Exercise: Starting at the line that contains "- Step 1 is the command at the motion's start" and stopping after the line that contains "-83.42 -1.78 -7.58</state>", transcribe the listing below exactly; do not include any pictures.

:::

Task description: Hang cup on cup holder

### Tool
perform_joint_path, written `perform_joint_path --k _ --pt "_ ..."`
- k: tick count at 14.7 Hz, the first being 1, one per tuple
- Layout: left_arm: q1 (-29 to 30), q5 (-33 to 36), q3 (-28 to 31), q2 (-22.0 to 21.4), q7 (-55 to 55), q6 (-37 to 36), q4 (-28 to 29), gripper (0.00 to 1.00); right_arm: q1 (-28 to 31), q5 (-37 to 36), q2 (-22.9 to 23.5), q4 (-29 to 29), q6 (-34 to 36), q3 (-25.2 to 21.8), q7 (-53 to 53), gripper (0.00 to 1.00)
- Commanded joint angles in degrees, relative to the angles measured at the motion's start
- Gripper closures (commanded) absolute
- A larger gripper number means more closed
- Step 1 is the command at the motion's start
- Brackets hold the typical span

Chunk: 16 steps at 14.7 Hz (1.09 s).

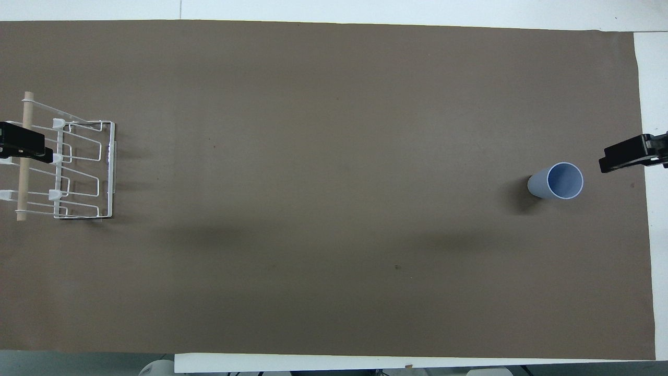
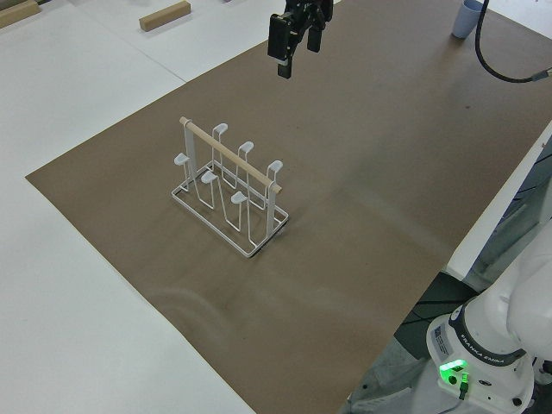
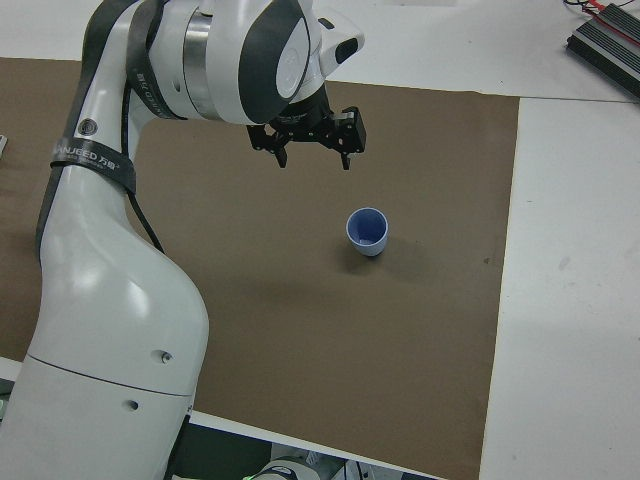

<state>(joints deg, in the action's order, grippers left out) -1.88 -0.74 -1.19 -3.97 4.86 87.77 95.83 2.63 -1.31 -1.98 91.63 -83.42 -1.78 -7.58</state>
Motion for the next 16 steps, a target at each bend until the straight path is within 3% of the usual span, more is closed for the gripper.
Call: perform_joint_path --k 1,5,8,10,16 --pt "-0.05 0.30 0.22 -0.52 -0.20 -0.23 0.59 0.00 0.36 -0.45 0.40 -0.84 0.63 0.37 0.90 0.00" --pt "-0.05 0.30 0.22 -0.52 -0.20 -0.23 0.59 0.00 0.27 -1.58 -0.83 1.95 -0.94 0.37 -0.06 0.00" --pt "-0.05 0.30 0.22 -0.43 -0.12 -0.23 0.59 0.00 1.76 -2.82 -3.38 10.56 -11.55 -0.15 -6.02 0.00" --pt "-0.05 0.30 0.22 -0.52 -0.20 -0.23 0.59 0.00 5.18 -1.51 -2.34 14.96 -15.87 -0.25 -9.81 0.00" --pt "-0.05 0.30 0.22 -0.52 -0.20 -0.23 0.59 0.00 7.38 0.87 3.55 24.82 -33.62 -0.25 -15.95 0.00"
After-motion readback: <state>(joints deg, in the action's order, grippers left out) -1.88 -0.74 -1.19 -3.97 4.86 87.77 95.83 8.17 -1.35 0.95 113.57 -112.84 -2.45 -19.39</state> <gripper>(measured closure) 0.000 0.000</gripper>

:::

Your response:
- Step 1 is the command at the motion's start
- Brackets hold the typical span

Chunk: 16 steps at 14.7 Hz (1.09 s).


<state>(joints deg, in the action's order, grippers left out) -1.88 -0.74 -1.19 -3.97 4.86 87.77 95.83 2.63 -1.31 -1.98 91.63 -83.42 -1.78 -7.58</state>

No part of the exercise is left unanswered.